Potential application directions:
- Real-time stress monitoring: Deployed on wearable devices to track and alert high-stress states around the clock;
- Workplace health management: Group stress monitoring to optimize work processes;
- Clinical auxiliary diagnosis: Auxiliary diagnosis and treatment evaluation of anxiety and depression;
- Intelligent health applications: Personalized stress management interventions (breathing exercises, meditation guidance);
- Neurological disease research: Analysis of autonomic dysfunction (e.g., Parkinson's disease).

## Technical Challenges and Improvement Directions

Challenges and improvements:
- **Individual differences**: Introduce personalized calibration or transfer learning;
- **Environmental interference**: More refined feature engineering or deep learning models;
- **Privacy ethics**: Protect sensitive health data;
- **Generalization ability**: Collect diverse real-scenario data to improve model robustness.

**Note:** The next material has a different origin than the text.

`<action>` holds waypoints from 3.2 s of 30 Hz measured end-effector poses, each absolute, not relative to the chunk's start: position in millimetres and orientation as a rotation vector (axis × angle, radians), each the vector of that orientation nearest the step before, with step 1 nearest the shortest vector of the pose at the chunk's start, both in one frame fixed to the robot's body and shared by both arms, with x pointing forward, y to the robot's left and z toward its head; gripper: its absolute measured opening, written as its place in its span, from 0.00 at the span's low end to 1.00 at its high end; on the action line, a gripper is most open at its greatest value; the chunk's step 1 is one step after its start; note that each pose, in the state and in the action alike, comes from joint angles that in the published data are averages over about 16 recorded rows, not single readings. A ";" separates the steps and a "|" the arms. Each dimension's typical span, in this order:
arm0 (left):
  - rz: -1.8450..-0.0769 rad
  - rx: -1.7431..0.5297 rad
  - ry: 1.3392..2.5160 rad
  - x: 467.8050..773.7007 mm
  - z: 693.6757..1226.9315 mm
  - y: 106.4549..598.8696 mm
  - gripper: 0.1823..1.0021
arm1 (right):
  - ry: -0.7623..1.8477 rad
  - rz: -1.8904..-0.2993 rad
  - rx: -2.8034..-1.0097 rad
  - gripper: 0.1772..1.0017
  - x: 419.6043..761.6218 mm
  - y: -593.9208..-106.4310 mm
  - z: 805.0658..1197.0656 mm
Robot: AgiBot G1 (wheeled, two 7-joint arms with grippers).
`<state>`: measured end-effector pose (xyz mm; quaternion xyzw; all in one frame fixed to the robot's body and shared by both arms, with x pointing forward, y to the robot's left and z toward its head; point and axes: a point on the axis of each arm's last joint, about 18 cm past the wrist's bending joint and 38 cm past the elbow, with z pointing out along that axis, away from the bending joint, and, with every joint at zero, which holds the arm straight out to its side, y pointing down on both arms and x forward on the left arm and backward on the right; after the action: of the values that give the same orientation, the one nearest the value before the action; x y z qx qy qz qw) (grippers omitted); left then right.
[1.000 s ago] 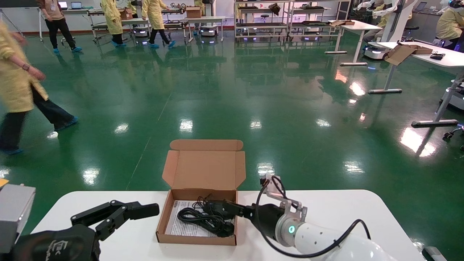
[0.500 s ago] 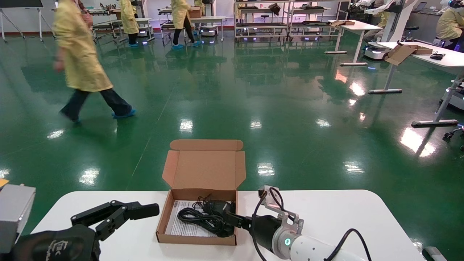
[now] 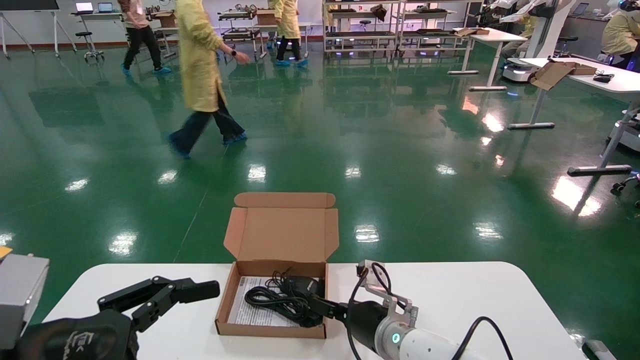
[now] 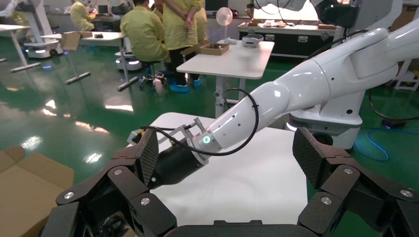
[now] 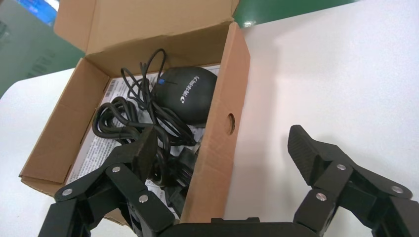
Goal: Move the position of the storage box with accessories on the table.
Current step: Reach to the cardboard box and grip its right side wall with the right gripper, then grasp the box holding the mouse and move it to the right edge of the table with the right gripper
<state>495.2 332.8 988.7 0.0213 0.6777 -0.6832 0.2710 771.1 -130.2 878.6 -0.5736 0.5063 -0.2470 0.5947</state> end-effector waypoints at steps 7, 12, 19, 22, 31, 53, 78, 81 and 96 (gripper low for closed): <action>-1.840 0.057 1.825 495.2 988.7 332.8 1.00 | 1.184 -0.577 -1.334 0.92 771.0 -131.0 875.9; -1.840 0.057 1.825 495.2 988.7 332.8 1.00 | 1.191 -0.578 -1.337 0.85 771.0 -132.3 873.0; -1.840 0.057 1.825 495.2 988.7 332.8 1.00 | 1.199 -0.579 -1.338 0.69 771.1 -133.8 870.5; -1.840 0.057 1.825 495.2 988.7 332.8 1.00 | 1.202 -0.579 -1.337 0.60 771.3 -134.5 870.1; -1.840 0.057 1.825 495.2 988.7 332.8 1.00 | 1.209 -0.583 -1.335 0.35 772.0 -136.9 869.4; -1.840 0.057 1.825 495.2 988.7 332.8 1.00 | 1.196 -0.636 -1.360 0.04 774.9 -159.2 886.0; -1.840 0.057 1.825 495.2 988.7 332.8 1.00 | 1.066 -0.930 -1.406 0.03 720.2 -326.1 1004.6; -1.840 0.057 1.825 495.2 988.7 332.8 1.00 | 1.069 -0.980 -1.397 0.03 704.8 -355.6 1016.9; -1.840 0.057 1.825 495.2 988.7 332.8 1.00 | 1.200 -1.156 -1.338 0.03 641.5 -475.5 1000.3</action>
<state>495.2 332.8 988.7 0.0213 0.6777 -0.6832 0.2710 641.5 -475.5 1000.3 -0.5487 0.4921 -0.4742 0.4815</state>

## Project Summary and Significance

BioStress-AI successfully combines HRV data and machine learning to achieve high-precision classification of cognitive stress, providing a technical foundation for intelligent stress monitoring systems. It is a model of cross-integration of biomedical engineering, physiological signal processing, and AI, providing a reference path for researchers and developers in the digital health field. It is expected to promote the development of personalized stress management solutions in the future.